CUENTAPIEDRAS.

En algunos cumpleaños, fiestas y navidades, las puertas son más largas, los ruidos son más fuertes, los grandes son más altos, y los otros chicos son…más chicos. Juegan los chicos. ¿A que juegan los chicos? Al Juegachicos, dice Maga, hecha ovillito en un rincón, mirando el mundo con ojos redondos de naranja sorprendida. ¡Qué tímida! dicen los grandes. ¡Qué rara! dicen los otros chicos. Maga, la rara. Maga, la maga. Maga, la rana.

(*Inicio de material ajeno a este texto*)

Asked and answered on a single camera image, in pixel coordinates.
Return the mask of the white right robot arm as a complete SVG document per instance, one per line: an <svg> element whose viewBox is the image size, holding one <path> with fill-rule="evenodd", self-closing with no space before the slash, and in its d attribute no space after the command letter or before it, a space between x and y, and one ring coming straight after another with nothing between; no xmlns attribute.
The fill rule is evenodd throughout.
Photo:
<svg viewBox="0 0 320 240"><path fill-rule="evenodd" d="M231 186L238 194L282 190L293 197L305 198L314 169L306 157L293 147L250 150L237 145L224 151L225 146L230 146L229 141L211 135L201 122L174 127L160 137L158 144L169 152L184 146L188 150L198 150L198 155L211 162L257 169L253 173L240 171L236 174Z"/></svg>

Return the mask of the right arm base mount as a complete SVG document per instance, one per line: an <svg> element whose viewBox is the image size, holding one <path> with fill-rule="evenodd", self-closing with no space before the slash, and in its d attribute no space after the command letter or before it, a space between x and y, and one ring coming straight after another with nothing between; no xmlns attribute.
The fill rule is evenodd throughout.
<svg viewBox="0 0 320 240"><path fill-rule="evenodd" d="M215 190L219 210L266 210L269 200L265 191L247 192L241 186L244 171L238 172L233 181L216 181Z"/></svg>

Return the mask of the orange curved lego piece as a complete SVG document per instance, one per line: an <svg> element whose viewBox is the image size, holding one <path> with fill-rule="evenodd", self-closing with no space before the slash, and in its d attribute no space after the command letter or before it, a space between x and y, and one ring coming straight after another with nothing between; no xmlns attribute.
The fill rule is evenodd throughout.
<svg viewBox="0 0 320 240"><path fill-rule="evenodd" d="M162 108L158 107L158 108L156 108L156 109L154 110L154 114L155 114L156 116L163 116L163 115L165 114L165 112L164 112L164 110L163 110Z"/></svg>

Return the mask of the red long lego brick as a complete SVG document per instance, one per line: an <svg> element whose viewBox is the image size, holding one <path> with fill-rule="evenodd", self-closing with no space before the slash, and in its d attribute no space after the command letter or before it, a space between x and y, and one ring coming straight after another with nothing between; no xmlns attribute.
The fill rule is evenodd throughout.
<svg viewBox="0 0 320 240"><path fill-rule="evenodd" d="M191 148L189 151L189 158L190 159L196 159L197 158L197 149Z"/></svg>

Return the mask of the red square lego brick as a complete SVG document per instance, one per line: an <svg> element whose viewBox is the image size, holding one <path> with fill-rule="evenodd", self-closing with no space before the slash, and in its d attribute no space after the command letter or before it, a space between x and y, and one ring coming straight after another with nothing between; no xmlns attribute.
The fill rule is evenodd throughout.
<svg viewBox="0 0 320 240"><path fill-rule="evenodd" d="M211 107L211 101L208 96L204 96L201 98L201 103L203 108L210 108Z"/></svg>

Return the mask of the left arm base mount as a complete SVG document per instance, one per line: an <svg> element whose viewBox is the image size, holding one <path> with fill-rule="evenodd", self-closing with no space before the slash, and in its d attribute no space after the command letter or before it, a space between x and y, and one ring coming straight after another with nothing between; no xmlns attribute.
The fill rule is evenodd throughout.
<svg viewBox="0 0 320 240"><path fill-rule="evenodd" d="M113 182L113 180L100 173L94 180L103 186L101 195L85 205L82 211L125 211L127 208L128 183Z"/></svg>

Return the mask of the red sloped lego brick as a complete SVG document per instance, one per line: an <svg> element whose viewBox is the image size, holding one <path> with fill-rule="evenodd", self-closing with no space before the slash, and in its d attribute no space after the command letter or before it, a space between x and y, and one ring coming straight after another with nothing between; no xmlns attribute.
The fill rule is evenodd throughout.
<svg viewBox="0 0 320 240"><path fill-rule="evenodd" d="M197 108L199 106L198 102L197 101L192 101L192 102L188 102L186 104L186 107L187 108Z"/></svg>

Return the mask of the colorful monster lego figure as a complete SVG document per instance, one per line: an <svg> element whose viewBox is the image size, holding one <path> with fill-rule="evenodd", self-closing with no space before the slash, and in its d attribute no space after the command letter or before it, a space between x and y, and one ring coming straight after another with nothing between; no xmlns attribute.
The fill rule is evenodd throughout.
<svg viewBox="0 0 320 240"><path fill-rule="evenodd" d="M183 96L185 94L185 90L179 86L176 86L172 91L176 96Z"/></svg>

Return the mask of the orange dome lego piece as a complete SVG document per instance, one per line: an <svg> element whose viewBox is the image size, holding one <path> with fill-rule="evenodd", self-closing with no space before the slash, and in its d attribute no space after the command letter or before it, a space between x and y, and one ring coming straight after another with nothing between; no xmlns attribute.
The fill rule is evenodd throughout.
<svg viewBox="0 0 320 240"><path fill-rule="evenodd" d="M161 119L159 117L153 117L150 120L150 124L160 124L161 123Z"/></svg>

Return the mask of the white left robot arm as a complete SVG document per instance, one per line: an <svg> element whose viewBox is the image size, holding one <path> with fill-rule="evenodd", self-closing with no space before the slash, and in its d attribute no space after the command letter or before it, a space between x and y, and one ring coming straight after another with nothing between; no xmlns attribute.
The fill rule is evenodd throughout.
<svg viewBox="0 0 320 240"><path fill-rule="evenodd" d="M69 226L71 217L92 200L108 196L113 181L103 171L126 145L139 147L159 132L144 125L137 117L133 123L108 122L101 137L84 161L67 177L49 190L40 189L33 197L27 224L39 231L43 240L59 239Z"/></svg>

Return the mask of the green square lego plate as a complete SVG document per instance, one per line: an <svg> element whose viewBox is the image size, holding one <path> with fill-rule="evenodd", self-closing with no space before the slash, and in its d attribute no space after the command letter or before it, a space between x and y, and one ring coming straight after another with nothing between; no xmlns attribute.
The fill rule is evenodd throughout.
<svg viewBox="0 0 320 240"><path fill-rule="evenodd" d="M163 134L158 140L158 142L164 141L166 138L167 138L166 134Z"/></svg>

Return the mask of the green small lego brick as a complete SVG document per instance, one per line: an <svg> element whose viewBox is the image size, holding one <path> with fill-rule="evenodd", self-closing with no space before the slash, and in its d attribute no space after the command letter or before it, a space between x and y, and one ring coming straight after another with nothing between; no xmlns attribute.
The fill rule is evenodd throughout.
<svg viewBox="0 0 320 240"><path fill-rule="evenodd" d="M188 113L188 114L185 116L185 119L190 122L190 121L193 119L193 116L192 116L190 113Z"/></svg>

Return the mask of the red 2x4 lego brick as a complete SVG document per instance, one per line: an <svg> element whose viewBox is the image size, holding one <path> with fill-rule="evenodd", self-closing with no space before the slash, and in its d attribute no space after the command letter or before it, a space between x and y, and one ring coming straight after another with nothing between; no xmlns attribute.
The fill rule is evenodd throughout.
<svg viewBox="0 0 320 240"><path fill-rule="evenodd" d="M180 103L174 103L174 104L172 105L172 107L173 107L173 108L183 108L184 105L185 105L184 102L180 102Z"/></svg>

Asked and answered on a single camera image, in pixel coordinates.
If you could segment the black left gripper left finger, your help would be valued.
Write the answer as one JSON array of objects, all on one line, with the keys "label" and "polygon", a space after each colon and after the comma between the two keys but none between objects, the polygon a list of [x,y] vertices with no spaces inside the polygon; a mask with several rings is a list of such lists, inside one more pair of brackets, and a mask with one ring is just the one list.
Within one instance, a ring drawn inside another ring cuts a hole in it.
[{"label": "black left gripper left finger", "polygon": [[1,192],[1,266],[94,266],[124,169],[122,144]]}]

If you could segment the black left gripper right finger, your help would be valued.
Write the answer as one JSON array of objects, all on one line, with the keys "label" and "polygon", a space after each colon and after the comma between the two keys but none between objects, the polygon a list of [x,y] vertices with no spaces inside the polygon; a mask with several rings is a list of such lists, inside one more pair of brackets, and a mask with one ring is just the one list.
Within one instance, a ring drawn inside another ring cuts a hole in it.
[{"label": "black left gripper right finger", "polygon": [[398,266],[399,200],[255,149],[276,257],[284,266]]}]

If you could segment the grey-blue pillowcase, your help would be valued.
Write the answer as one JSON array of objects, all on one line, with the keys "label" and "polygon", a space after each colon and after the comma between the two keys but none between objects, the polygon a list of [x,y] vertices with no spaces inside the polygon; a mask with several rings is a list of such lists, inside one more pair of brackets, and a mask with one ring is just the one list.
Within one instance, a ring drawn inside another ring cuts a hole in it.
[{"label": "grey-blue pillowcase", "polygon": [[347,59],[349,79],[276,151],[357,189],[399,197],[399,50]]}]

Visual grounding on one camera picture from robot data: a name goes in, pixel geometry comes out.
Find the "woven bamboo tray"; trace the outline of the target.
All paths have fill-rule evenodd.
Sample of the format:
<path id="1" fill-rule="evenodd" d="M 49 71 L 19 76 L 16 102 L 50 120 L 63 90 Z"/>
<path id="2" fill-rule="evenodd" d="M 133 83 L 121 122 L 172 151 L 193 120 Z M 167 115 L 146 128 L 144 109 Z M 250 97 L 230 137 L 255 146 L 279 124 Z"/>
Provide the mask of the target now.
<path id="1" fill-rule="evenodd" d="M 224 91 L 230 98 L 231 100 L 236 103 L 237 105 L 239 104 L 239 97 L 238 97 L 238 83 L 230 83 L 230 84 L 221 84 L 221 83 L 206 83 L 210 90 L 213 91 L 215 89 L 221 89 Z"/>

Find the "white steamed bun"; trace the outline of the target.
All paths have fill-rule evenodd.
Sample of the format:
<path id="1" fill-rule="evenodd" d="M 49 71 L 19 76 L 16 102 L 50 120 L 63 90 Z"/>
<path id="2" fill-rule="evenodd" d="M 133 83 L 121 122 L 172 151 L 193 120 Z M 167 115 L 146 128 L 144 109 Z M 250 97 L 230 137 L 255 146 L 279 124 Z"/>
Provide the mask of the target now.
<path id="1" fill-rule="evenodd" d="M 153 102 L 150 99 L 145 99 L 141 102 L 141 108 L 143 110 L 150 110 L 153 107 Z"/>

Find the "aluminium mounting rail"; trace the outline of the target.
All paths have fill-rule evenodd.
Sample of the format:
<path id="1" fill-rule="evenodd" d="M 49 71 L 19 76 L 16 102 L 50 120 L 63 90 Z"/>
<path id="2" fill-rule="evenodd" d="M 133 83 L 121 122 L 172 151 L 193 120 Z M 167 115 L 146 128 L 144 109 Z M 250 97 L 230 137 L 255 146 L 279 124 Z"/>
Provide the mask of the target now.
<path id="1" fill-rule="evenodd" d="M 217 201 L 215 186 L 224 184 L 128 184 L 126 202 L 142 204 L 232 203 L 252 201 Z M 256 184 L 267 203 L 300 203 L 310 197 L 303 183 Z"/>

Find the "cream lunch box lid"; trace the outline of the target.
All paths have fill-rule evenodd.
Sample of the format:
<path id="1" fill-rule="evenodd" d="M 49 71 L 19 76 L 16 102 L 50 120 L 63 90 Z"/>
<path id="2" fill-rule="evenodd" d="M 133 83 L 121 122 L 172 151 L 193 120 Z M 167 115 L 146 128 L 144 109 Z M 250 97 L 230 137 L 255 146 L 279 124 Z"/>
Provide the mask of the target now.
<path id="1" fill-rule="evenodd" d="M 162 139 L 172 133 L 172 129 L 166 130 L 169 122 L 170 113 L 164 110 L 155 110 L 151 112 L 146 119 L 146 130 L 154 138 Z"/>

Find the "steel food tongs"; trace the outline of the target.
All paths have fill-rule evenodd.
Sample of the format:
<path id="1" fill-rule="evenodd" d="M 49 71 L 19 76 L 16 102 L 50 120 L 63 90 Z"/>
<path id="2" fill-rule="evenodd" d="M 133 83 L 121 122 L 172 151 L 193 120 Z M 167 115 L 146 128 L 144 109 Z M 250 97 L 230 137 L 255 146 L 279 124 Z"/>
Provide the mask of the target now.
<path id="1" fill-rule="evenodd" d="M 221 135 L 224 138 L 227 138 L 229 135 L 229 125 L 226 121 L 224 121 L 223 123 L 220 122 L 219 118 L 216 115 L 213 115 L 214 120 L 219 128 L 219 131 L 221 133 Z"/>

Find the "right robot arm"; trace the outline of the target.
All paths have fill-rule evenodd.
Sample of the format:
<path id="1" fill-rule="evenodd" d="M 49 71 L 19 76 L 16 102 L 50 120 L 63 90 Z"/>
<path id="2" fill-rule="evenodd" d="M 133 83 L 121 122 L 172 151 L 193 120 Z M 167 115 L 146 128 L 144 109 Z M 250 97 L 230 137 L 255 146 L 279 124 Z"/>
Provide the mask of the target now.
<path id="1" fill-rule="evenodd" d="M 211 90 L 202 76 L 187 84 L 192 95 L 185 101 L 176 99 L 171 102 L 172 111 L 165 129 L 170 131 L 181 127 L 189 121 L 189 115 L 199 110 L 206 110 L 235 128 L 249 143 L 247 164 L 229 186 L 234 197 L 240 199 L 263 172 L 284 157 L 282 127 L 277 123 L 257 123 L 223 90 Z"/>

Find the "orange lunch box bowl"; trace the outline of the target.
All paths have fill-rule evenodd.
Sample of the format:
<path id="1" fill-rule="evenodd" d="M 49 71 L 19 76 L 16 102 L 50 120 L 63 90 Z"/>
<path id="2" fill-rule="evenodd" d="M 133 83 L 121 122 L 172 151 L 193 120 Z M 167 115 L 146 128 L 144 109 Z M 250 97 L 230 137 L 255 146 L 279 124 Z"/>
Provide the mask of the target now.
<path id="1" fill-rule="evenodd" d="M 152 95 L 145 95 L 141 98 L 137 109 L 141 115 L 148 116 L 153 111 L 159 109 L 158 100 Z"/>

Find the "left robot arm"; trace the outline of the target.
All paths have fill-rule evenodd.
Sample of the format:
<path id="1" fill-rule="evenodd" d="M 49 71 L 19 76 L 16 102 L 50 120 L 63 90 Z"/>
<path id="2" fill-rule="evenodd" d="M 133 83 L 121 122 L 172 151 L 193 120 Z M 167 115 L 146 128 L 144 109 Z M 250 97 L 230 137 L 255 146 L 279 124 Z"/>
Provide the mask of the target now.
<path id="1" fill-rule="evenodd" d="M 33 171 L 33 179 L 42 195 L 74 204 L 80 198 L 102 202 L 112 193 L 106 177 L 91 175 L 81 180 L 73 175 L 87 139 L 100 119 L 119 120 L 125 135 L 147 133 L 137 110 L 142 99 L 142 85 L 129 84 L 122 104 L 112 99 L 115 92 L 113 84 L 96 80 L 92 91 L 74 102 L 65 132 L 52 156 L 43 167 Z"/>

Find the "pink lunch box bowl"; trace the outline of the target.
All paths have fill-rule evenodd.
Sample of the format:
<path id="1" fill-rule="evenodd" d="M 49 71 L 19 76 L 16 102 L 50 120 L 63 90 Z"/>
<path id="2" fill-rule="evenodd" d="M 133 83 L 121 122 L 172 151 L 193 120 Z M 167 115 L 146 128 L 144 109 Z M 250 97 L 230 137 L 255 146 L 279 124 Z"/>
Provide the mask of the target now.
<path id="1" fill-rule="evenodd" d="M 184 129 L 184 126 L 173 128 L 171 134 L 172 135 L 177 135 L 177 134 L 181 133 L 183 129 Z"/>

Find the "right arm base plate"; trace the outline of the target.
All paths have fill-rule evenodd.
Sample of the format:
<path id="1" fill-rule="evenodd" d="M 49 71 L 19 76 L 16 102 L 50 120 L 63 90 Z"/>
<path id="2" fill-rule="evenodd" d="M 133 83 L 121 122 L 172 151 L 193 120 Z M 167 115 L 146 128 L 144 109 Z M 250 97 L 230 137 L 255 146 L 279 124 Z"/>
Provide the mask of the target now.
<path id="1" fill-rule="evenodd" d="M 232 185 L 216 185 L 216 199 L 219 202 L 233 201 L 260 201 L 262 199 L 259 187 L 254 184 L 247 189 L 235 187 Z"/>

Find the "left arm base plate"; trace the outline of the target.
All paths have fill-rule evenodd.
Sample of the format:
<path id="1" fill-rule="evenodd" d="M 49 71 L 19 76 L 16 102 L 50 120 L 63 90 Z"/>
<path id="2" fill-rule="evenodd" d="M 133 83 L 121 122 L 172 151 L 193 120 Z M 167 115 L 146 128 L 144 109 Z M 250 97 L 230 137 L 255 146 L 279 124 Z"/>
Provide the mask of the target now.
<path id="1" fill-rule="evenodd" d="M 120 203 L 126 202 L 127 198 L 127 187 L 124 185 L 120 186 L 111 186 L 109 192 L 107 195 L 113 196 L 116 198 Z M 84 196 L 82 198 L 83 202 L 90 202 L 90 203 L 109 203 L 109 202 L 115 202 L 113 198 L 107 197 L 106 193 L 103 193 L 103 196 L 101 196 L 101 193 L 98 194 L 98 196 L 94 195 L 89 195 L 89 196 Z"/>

La que canta bajito, pegadita la ñata a la ventana. Maga, rulos castaños, rulos de avellana, hojas de otoño distraído. Maga, patitas flacas, terito solitario. Maga bicho bolita, puro rojo las mejillas de frutilla, jugaba comodita atrás de las cortinas.
¿A qué jugás?
Al Cuentapiedras.
¿Y cómo se juega?
Mirás algo, una canilla, un perro, una rama…y deja de ser canilla, perro, rama, para ser otra cosa.
¿Qué cosa?
Una historia.
¿Qué historia?
La de cosas que no tienen una historia.
¿Qué historia tienen las cosas?
Las que se cuentan.
¿Y quién cuenta la historia?
Un Cuentapiedras.
Contáme una historia.
¿Qué historia?
La que sepas contar.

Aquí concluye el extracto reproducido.